Problem requirements ->
Scan the records below for the word "dark". Copy each line where it appears.

Collected data entries:
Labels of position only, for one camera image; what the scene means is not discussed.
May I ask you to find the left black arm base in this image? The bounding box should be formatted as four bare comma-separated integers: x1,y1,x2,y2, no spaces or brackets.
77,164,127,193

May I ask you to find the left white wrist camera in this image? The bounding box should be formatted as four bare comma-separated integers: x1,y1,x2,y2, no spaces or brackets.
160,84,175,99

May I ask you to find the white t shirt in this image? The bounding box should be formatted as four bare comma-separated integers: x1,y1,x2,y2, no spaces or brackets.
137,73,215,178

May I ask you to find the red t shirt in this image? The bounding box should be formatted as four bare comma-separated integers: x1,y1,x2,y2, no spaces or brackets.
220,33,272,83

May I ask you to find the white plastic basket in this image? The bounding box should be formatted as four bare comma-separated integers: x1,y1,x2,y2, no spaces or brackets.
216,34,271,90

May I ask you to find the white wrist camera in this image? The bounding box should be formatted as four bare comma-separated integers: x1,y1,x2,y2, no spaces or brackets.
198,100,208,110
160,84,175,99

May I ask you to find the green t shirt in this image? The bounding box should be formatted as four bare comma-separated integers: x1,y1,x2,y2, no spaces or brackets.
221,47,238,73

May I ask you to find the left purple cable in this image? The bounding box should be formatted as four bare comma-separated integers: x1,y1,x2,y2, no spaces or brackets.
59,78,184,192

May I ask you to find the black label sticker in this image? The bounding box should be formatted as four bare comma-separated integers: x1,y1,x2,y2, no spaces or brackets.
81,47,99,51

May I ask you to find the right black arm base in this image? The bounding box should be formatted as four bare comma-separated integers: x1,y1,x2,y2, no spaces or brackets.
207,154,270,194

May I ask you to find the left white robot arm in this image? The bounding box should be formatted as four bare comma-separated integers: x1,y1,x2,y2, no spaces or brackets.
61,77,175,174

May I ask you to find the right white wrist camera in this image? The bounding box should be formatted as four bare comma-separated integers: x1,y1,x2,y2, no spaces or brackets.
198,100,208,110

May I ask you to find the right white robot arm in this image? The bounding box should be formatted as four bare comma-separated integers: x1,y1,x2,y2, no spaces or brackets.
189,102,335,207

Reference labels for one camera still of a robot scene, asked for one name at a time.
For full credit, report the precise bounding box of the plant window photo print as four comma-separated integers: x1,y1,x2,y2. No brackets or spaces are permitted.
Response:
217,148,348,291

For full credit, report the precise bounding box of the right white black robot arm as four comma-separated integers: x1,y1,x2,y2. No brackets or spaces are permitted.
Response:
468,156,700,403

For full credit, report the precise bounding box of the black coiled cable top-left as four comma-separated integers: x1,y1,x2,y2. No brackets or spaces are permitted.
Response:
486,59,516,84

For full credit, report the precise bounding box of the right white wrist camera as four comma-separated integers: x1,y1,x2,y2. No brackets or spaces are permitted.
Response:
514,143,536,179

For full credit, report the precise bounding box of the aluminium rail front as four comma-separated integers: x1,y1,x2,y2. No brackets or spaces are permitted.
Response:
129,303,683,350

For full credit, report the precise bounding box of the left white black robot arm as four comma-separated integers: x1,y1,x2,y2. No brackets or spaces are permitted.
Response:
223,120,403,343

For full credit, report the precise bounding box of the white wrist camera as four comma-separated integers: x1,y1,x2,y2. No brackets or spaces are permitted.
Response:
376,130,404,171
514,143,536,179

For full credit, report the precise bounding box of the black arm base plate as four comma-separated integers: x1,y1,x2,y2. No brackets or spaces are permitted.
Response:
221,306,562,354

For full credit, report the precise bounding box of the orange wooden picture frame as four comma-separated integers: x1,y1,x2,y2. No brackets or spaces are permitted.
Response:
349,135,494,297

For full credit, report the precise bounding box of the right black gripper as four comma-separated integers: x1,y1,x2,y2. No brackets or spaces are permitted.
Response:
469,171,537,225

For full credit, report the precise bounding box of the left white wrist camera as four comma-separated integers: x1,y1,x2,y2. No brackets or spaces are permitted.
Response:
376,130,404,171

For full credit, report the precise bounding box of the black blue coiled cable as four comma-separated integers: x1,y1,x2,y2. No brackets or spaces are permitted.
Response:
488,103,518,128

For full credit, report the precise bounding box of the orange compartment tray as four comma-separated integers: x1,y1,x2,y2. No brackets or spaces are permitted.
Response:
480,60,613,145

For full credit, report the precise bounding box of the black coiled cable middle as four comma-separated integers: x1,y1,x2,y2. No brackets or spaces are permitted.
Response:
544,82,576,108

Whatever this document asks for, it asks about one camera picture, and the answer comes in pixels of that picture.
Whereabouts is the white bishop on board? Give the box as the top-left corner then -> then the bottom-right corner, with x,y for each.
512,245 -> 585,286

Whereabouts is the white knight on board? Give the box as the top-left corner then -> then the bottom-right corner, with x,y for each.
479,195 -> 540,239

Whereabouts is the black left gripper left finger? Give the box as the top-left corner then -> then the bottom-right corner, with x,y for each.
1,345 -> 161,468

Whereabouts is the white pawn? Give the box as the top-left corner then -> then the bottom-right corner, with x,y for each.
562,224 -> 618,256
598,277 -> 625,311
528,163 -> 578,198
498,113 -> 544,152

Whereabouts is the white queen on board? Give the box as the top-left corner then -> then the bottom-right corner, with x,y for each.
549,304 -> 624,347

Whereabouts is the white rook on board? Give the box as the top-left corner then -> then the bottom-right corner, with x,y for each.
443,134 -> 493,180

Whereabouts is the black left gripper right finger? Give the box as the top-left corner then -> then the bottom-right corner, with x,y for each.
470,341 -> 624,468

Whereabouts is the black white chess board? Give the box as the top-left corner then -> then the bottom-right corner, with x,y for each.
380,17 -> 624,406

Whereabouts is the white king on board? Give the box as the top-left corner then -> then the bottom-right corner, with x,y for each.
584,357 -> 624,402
...
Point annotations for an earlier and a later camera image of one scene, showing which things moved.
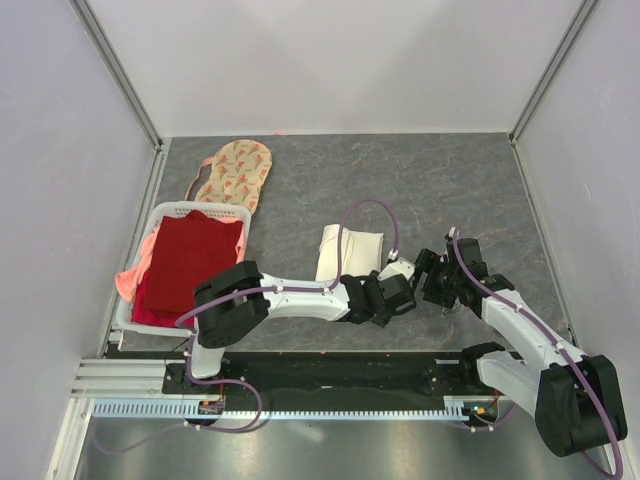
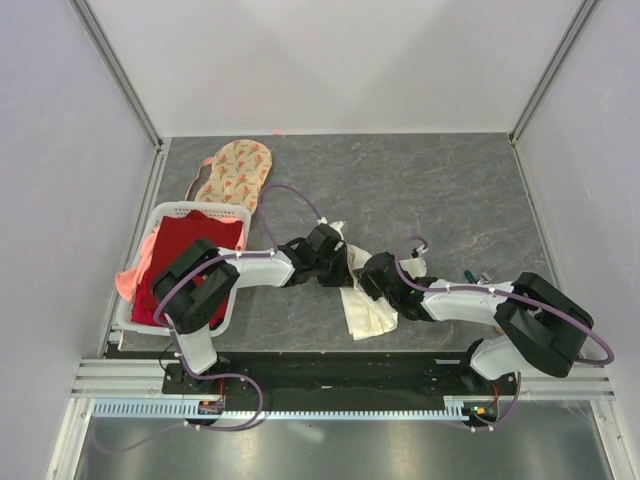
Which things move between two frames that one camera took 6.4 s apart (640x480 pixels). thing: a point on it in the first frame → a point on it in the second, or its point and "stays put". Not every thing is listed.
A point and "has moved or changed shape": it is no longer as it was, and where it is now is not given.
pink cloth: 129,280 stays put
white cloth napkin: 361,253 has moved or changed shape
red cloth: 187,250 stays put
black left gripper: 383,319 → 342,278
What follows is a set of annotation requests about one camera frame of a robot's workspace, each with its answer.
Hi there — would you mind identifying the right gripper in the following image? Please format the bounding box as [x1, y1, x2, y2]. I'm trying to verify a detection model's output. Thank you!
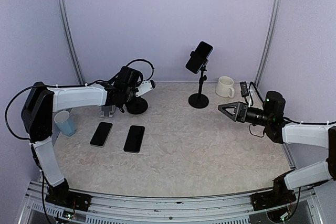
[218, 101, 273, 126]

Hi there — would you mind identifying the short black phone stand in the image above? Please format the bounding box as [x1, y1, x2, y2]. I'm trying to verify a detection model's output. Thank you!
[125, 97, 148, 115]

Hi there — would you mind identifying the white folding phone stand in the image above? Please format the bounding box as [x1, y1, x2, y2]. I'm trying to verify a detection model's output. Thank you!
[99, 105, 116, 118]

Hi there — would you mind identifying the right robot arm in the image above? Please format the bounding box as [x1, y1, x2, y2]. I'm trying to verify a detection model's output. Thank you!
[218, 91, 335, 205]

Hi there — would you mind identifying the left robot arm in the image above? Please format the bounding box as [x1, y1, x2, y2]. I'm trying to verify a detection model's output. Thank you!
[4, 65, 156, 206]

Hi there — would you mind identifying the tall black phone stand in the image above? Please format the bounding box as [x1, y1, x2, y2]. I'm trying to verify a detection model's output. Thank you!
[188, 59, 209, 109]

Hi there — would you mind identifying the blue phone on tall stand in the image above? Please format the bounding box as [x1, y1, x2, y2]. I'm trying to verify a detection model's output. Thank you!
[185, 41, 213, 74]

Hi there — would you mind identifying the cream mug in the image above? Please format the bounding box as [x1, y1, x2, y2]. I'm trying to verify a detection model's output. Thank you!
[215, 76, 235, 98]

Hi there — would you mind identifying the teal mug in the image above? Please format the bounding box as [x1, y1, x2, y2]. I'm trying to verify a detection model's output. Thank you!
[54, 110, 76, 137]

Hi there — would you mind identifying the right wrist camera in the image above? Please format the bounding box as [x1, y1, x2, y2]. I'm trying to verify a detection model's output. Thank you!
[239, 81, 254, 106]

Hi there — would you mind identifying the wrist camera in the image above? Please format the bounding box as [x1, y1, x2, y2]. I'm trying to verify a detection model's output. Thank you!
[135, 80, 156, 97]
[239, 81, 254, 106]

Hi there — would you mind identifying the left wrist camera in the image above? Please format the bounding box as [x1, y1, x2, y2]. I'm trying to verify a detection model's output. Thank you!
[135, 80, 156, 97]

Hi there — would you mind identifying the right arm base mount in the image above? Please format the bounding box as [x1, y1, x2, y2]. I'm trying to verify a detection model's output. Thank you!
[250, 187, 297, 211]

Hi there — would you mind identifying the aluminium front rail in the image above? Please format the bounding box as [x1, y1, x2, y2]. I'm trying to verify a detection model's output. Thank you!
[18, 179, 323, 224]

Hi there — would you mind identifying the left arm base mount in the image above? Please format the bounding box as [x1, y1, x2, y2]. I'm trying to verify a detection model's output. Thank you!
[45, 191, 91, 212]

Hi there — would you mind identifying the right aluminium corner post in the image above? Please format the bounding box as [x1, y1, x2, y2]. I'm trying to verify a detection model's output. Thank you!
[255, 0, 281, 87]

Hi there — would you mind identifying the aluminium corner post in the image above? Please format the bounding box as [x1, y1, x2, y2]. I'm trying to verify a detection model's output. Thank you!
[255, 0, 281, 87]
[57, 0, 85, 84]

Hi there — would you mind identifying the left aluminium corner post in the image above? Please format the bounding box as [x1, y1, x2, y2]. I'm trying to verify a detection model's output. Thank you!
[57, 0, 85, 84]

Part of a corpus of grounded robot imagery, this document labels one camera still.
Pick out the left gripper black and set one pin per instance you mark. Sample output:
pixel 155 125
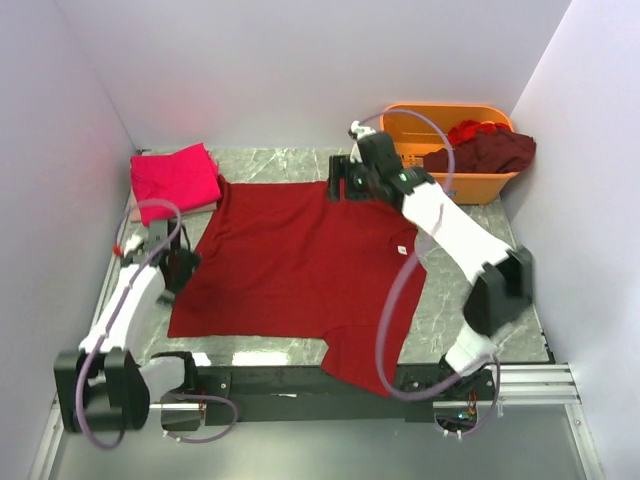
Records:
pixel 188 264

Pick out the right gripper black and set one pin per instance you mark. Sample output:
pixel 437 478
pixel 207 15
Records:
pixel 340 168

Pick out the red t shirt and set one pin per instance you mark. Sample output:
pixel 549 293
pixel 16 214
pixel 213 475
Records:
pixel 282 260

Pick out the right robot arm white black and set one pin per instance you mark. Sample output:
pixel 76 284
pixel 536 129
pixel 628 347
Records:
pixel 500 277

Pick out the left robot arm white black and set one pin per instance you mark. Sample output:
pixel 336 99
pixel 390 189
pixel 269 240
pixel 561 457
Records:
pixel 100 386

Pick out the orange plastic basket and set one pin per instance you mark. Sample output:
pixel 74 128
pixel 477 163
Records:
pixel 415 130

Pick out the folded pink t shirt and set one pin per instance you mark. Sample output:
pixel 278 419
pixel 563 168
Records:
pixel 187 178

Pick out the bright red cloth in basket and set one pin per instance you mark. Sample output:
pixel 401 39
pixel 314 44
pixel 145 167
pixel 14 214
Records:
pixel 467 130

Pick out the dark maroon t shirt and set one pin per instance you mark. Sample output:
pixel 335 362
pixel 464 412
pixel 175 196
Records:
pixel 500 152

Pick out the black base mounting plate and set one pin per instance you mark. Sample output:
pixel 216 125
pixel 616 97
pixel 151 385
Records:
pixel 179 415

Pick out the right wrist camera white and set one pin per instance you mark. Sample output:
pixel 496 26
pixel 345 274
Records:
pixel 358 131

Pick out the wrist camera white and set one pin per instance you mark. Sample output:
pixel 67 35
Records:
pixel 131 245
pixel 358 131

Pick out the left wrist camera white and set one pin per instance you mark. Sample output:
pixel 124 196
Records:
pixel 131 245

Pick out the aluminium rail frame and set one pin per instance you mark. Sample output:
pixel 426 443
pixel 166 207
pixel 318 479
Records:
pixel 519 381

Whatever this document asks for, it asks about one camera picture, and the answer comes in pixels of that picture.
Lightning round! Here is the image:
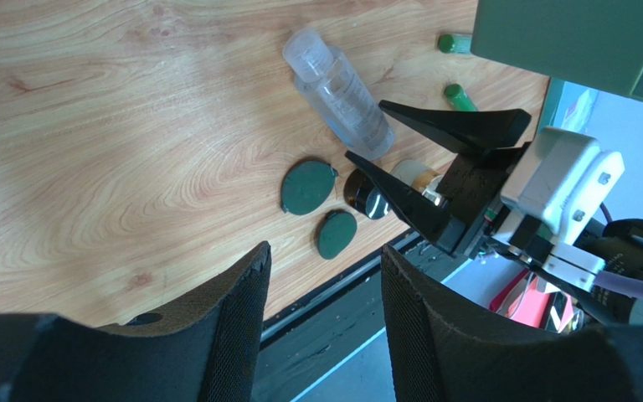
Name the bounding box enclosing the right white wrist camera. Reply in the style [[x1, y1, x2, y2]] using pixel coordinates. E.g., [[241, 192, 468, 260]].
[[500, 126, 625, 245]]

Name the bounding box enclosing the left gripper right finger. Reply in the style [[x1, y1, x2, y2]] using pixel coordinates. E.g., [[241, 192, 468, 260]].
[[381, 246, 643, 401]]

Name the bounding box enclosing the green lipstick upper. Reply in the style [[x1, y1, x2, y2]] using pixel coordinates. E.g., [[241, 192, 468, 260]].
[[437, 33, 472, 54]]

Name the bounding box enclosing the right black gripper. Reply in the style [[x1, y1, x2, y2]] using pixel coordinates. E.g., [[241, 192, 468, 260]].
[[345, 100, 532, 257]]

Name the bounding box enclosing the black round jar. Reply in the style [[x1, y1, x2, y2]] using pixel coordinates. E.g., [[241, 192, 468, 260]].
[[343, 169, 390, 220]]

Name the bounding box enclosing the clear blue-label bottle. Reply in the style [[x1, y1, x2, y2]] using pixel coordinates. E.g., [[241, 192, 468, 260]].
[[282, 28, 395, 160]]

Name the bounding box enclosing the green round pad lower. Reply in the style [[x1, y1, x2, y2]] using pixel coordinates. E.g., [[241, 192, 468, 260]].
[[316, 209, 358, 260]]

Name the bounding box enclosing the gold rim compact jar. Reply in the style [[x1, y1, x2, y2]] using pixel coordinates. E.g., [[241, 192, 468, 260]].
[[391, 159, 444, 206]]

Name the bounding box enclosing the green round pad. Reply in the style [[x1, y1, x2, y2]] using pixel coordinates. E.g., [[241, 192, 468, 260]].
* * *
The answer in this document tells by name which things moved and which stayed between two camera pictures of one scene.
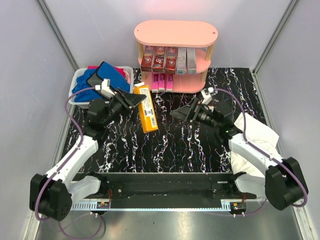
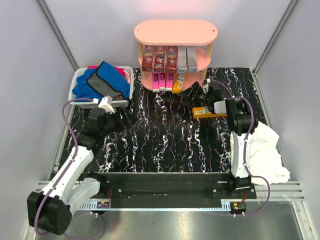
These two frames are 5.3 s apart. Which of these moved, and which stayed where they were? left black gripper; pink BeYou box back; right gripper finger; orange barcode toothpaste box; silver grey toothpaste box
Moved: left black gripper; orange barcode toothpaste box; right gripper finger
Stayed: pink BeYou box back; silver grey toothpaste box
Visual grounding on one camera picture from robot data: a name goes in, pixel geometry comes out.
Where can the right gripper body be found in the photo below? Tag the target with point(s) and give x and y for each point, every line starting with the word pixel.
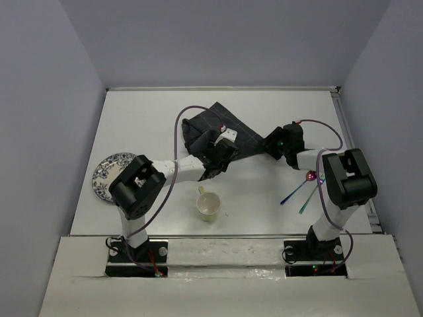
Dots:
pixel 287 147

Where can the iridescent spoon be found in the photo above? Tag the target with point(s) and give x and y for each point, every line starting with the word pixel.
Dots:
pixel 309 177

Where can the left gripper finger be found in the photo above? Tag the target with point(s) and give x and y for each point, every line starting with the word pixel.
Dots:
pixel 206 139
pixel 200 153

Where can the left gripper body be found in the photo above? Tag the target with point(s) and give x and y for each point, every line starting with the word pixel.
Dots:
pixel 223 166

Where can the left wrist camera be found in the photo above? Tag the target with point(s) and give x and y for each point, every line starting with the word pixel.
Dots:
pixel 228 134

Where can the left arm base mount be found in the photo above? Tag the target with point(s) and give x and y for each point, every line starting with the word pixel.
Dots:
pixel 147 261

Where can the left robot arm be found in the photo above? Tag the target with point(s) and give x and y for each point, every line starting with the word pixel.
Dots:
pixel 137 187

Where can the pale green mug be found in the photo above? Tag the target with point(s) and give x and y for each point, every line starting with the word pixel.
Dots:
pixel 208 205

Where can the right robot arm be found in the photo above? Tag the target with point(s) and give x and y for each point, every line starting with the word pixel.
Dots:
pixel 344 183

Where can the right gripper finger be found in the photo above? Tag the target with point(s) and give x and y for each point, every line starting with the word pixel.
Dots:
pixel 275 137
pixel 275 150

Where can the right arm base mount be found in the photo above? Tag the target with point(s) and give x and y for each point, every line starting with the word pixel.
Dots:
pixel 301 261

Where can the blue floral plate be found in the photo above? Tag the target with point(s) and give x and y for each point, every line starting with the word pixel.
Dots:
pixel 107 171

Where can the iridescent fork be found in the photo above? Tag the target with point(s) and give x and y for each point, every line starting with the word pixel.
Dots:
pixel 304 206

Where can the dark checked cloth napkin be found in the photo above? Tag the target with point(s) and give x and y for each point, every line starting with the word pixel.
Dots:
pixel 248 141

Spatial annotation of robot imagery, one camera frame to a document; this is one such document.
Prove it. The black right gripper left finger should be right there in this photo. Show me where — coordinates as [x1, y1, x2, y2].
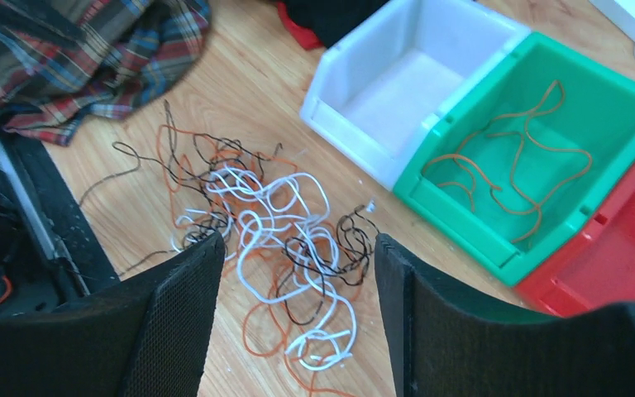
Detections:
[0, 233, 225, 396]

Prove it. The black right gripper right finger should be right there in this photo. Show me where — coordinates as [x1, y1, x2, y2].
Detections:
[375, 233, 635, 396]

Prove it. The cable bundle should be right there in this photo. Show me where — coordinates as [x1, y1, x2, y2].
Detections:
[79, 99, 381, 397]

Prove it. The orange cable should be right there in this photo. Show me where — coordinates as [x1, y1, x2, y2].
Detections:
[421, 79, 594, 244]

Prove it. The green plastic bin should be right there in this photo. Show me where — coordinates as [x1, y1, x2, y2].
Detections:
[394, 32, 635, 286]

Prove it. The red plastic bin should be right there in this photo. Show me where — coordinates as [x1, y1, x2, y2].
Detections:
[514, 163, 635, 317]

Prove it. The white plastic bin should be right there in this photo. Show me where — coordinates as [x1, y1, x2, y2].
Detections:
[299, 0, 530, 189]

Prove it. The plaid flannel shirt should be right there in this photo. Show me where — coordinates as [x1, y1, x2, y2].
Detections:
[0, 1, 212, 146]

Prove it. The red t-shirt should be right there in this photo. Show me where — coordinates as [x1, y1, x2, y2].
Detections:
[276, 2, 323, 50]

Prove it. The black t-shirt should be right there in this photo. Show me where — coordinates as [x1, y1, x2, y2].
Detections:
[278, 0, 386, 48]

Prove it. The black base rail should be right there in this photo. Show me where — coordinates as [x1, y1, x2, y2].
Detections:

Task answer ->
Pick out the dark maroon t shirt and set one pin per instance you mark. Sample output:
Where can the dark checked cloth napkin be found in the photo above? Tag the target with point(s) and give x and y for each point, every line starting with the word pixel.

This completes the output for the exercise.